# Exercise prompt
Look through the listing below for the line containing "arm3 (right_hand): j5". Copy it and each line after it up to and including the line containing "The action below", exactly, leaving out pictures.

# Collected data
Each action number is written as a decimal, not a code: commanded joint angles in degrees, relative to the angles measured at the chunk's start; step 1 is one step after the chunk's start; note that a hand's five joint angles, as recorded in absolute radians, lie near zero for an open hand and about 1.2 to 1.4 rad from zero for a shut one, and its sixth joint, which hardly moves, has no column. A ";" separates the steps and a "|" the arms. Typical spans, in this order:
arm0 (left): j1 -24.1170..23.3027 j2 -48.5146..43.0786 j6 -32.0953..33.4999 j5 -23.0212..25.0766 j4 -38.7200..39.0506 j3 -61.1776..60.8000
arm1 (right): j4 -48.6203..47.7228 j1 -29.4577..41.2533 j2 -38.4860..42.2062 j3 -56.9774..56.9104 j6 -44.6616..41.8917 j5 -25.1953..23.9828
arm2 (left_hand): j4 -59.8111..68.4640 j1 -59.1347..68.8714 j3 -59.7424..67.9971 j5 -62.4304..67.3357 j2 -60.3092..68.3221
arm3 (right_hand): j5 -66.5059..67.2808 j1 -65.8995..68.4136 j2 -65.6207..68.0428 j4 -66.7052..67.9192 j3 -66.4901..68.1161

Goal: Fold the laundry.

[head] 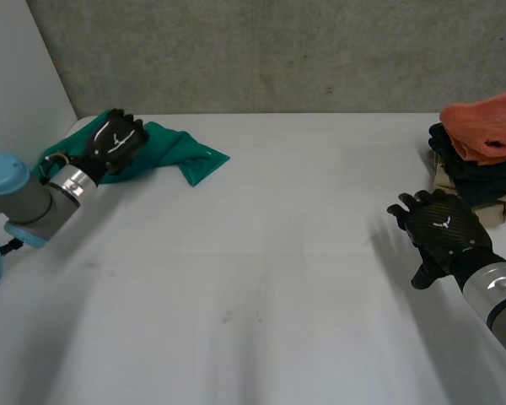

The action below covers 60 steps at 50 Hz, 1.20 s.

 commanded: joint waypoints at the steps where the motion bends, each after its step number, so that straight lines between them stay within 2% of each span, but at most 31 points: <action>1: 1.45 -6.26 -0.05 -1.71 -0.33 4.63 | 0.05 -0.08 0.01 0.14 0.00 0.00 | -26.76 -25.34 -26.74 -26.91 -26.75 | -3.66 -1.75 -2.64 -3.53 -2.30; 2: 1.62 -6.96 -0.05 -1.89 -0.33 5.42 | 0.05 -0.08 0.01 0.14 0.00 0.00 | -39.97 -38.55 -39.95 -40.12 -39.96 | -3.66 -1.75 -2.64 -3.53 -2.30; 4: 1.62 -7.67 -0.05 -1.98 -0.33 6.21 | -0.04 -0.35 0.01 0.05 0.00 0.00 | -47.15 -45.73 -47.13 -47.30 -47.13 | -3.66 -1.75 -2.64 -3.53 -2.30; 19: 1.89 -13.39 1.27 -1.54 -0.24 14.83 | -0.04 -0.52 0.36 -0.04 0.00 0.00 | -26.66 -25.25 -26.64 -26.81 -26.65 | -3.66 -1.75 -2.64 -3.53 -2.30; 25: 1.89 -14.70 2.85 1.09 -0.24 16.58 | -0.04 -0.52 0.45 -0.04 0.00 0.00 | -17.91 -16.49 -17.89 -18.06 -17.90 | -3.66 -1.75 -2.64 -3.53 -2.30; 42: 1.98 -15.67 3.38 5.41 -0.42 17.82 | -0.04 -0.52 0.53 -0.12 0.00 0.00 | -16.39 -14.97 -16.37 -16.54 -16.38 | -3.66 -1.75 -2.64 -3.53 -2.30; 53: 2.06 -16.29 3.38 5.85 -0.50 18.87 | -0.04 -0.52 0.71 -0.12 -0.09 0.00 | 6.13 7.55 6.15 5.98 6.15 | -3.66 -1.75 -2.64 -3.53 -2.30; 57: 2.15 -16.29 3.38 5.85 -0.50 18.78 | -0.04 -0.44 0.71 -0.12 -0.09 0.00 | 21.43 22.85 21.45 21.28 21.44 | -3.66 -1.75 -2.64 -3.53 -2.30; 60: 2.15 -16.29 3.38 5.93 -0.50 18.70 | -0.04 -0.52 0.71 -0.12 -0.09 0.00 | 21.78 23.19 21.80 21.63 21.79 | -3.66 -1.75 -2.64 -3.53 -2.30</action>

# Finished task
arm3 (right_hand): j5 -66.5059..67.2808 j1 -65.8995..68.4136 j2 -65.6207..68.0428 j4 -66.7052..67.9192 j3 -66.4901..68.1161

Goal: Fold the laundry.

[head] 

The action below covers 60 steps at 50 Hz, 1.20 s.

No further output is needed for this exercise.